Exercise aim: Without changing anything, transcribe all of the entries.

Extracted records:
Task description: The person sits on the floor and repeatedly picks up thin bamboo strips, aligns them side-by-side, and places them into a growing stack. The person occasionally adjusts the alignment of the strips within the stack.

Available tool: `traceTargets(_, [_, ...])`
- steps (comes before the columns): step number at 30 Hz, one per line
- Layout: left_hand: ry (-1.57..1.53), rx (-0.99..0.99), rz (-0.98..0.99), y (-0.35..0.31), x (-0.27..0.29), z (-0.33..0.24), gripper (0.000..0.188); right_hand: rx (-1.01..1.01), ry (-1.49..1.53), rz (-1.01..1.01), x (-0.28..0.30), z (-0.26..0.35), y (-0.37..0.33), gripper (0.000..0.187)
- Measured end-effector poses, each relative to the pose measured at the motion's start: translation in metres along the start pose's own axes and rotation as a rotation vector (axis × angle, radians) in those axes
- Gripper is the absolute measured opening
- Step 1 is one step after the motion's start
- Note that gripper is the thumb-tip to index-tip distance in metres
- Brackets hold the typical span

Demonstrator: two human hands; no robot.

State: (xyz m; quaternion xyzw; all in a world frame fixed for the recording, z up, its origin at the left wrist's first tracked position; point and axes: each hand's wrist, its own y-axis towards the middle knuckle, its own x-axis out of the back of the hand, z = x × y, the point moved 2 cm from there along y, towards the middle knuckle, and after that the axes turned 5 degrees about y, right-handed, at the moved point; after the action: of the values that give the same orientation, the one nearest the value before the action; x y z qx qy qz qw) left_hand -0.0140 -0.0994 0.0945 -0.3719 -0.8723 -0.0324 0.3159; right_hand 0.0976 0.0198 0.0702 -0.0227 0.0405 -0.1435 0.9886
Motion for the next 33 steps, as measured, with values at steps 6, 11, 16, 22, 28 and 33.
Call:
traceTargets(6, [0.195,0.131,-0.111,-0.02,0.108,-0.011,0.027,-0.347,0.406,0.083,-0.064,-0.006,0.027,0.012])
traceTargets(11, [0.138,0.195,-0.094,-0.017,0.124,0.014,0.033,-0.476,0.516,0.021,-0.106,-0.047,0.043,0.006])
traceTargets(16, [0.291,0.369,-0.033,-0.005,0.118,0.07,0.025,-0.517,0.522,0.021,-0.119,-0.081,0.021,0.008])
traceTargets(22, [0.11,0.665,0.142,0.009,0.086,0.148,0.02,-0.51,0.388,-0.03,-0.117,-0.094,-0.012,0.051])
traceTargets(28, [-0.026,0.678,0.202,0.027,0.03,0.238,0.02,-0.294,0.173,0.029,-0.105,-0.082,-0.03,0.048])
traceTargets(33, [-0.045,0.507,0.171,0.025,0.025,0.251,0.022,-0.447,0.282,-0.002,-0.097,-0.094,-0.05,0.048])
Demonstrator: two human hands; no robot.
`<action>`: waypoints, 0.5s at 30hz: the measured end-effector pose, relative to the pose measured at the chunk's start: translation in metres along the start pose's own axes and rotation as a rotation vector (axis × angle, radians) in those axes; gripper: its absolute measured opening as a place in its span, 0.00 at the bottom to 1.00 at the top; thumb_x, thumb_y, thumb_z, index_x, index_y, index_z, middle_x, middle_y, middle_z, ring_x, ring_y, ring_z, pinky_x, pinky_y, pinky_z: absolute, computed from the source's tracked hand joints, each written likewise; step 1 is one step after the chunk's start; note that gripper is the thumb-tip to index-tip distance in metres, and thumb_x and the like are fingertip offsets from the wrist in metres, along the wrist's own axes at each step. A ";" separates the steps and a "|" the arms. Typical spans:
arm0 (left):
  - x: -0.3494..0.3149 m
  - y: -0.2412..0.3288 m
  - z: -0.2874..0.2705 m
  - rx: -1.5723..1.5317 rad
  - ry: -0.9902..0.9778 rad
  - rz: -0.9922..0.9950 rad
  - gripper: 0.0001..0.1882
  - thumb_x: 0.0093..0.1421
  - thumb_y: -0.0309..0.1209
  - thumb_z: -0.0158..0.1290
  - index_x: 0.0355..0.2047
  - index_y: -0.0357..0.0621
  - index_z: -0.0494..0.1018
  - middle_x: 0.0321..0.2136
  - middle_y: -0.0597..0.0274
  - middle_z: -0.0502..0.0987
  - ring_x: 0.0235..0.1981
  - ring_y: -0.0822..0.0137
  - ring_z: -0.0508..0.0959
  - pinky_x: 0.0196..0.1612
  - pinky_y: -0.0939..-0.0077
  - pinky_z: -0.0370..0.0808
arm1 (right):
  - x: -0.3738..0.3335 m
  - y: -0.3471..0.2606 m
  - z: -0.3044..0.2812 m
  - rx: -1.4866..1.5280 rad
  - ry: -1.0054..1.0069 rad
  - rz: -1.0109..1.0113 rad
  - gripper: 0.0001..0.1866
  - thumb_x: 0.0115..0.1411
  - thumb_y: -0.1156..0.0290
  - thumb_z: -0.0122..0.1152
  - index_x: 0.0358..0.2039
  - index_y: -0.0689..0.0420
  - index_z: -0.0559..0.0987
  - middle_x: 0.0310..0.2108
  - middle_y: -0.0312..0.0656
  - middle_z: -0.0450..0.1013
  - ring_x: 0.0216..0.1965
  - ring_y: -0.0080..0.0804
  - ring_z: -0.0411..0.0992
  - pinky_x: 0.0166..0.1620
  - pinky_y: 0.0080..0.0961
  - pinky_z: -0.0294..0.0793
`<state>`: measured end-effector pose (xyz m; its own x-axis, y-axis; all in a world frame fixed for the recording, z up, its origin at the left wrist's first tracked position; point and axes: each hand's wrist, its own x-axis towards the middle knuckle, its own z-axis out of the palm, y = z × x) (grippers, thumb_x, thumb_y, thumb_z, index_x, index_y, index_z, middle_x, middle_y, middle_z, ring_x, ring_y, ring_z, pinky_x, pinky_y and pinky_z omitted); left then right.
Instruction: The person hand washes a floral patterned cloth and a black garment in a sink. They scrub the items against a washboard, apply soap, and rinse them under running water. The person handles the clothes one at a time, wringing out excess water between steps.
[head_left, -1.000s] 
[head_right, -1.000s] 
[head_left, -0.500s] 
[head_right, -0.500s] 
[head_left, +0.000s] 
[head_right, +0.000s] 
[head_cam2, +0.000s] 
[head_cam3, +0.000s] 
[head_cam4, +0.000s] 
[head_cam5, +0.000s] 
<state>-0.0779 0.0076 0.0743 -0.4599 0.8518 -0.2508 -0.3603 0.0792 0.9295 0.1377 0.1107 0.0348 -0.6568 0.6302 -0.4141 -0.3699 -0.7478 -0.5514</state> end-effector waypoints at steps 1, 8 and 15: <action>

Written solution:
Task description: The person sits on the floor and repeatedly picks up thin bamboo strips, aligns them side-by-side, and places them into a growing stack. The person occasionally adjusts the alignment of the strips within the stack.

Available tool: `traceTargets(_, [_, ...])`
- steps (comes before the columns): step number at 30 Hz, one per line
- Layout: left_hand: ry (-1.57..1.53), rx (-0.99..0.99), rz (-0.98..0.99), y (-0.35..0.31), x (-0.27..0.29), z (-0.33..0.24), gripper (0.000..0.188); right_hand: rx (-1.01..1.01), ry (-1.49..1.53), rz (-1.01..1.01), x (-0.28..0.30), z (-0.26..0.35), y (-0.37..0.33), gripper (0.000..0.187)
- Measured end-effector poses, each relative to the pose measured at the motion's start: translation in metres along the start pose's own axes and rotation as a rotation vector (axis × angle, radians) in those axes
- Gripper is the absolute measured opening
- Step 1 is one step after the motion's start
- Note that gripper is the thumb-tip to index-tip distance in metres
- Brackets hold the typical span

Demonstrator: two human hands; no robot.

State: (xyz m; quaternion xyzw; all in a world frame fixed for the recording, z up, its origin at the left wrist's first tracked position; point and axes: each hand's wrist, its own y-axis towards the middle knuckle, its own x-axis out of the back of the hand, z = x × y, the point moved 2 cm from there along y, towards the middle knuckle, and after that the axes turned 5 degrees about y, right-handed, at the moved point; after the action: of the values that give the same orientation, the one nearest the value before the action; x y z qx qy qz qw) left_hand -0.0140 -0.0994 0.0945 -0.3719 -0.8723 -0.0324 0.3159; right_hand 0.0976 0.0198 0.0702 -0.0227 0.0405 -0.1435 0.9886
Motion for the next 33 steps, as measured, with values at steps 6, 11, 16, 22, 28 and 33.
Call:
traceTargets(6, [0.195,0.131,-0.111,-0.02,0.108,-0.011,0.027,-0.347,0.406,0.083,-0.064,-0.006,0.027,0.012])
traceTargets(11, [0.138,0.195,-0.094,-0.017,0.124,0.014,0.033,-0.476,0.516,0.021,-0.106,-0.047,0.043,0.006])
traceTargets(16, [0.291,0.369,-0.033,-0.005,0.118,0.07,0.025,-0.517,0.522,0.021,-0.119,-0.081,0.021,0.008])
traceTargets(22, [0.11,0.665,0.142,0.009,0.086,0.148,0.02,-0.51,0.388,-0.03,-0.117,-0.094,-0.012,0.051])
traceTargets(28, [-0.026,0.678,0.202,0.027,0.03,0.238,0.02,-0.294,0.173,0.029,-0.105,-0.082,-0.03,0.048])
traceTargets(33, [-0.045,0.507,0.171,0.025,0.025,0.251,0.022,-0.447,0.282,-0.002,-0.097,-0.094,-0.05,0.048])
Demonstrator: two human hands; no robot.
`<action>`: waypoints, 0.5s at 30hz: the measured end-effector pose, relative to the pose measured at the chunk's start: translation in metres along the start pose's own axes and rotation as a rotation vector (axis × angle, radians) in those axes; gripper: its absolute measured opening as a place in its span, 0.00 at the bottom to 1.00 at the top; thumb_x, thumb_y, thumb_z, index_x, index_y, index_z, middle_x, middle_y, middle_z, ring_x, ring_y, ring_z, pinky_x, pinky_y, pinky_z: absolute, computed from the source's tracked hand joints, each written likewise; step 1 is one step after the chunk's start; note that gripper is the thumb-tip to index-tip distance in metres, and thumb_x and the like are fingertip offsets from the wrist in metres, along the wrist's own axes at each step. A ";" separates the steps and a "|" the arms. Typical spans:
arm0 (left):
  - x: -0.3494..0.3149 m
  - y: -0.2412..0.3288 m
  - z: -0.2874..0.2705 m
  - rx: -1.5723..1.5317 rad
  - ry: -0.9902..0.9778 rad
  - rz: -0.9922..0.9950 rad
  - gripper: 0.0001..0.1882
  - thumb_x: 0.0093..0.1421
  - thumb_y: -0.0309..0.1209
  - thumb_z: -0.0158..0.1290
  - index_x: 0.0355..0.2047
  - index_y: -0.0357..0.0621
  - index_z: -0.0494..0.1018
  - middle_x: 0.0321..0.2136
  - middle_y: -0.0597..0.0274
  - middle_z: -0.0502..0.0987
  - ring_x: 0.0235..0.1981
  - ring_y: -0.0822..0.0137
  - ring_z: -0.0508..0.0959
  - pinky_x: 0.0196..0.1612
  - pinky_y: -0.0939..-0.0077
  - pinky_z: -0.0370..0.0808
arm1 (right):
  - x: -0.3738..0.3335 m
  - y: -0.3471..0.2606 m
  - z: -0.3044..0.2812 m
  - rx: -1.4866..1.5280 rad
  - ry: -1.0054..1.0069 rad
  - rz: -1.0109..1.0113 rad
  - gripper: 0.0001..0.1866
  - thumb_x: 0.0115..0.1411
  - thumb_y: -0.1156..0.0290
  - thumb_z: -0.0122..0.1152
  - index_x: 0.0358..0.2039
  - index_y: -0.0689..0.0420
  - index_z: -0.0559..0.0987
  - middle_x: 0.0310..0.2108
  - middle_y: -0.0312..0.0656
  - middle_z: -0.0450..0.1013
  - ring_x: 0.0216..0.1965
  - ring_y: -0.0080..0.0804
  - ring_z: -0.0411..0.0992
  - pinky_x: 0.0166..0.1620
  - pinky_y: 0.0080..0.0961
  - pinky_z: -0.0294..0.0793
`<state>`: measured end-effector pose (xyz m; its own x-axis, y-axis; all in a world frame fixed for the recording, z up, its origin at the left wrist's first tracked position; point and axes: each hand's wrist, its own x-axis towards the middle knuckle, its own z-axis out of the palm, y = z × x) (grippers, thumb_x, thumb_y, thumb_z, index_x, index_y, index_z, middle_x, middle_y, middle_z, ring_x, ring_y, ring_z, pinky_x, pinky_y and pinky_z omitted); left then right.
Instruction: The person hand washes a floral patterned cloth and a black garment in a sink. They scrub the items against a washboard, apply soap, and rinse them under running water. The person handles the clothes one at a time, wringing out excess water between steps.
[head_left, -1.000s] 
[head_right, -1.000s] 
[head_left, -0.500s] 
[head_right, -0.500s] 
[head_left, +0.000s] 
[head_right, +0.000s] 
[head_cam2, +0.000s] 
[head_cam3, +0.000s] 
[head_cam4, +0.000s] 
[head_cam5, +0.000s] 
<state>-0.0779 0.0076 0.0743 -0.4599 0.8518 -0.2508 -0.3603 0.0792 0.9295 0.1377 0.1107 0.0348 -0.6568 0.6302 -0.4141 -0.3699 -0.7478 -0.5514</state> end-effector waypoints at steps 1, 8 and 15: <action>

The answer was written out completely.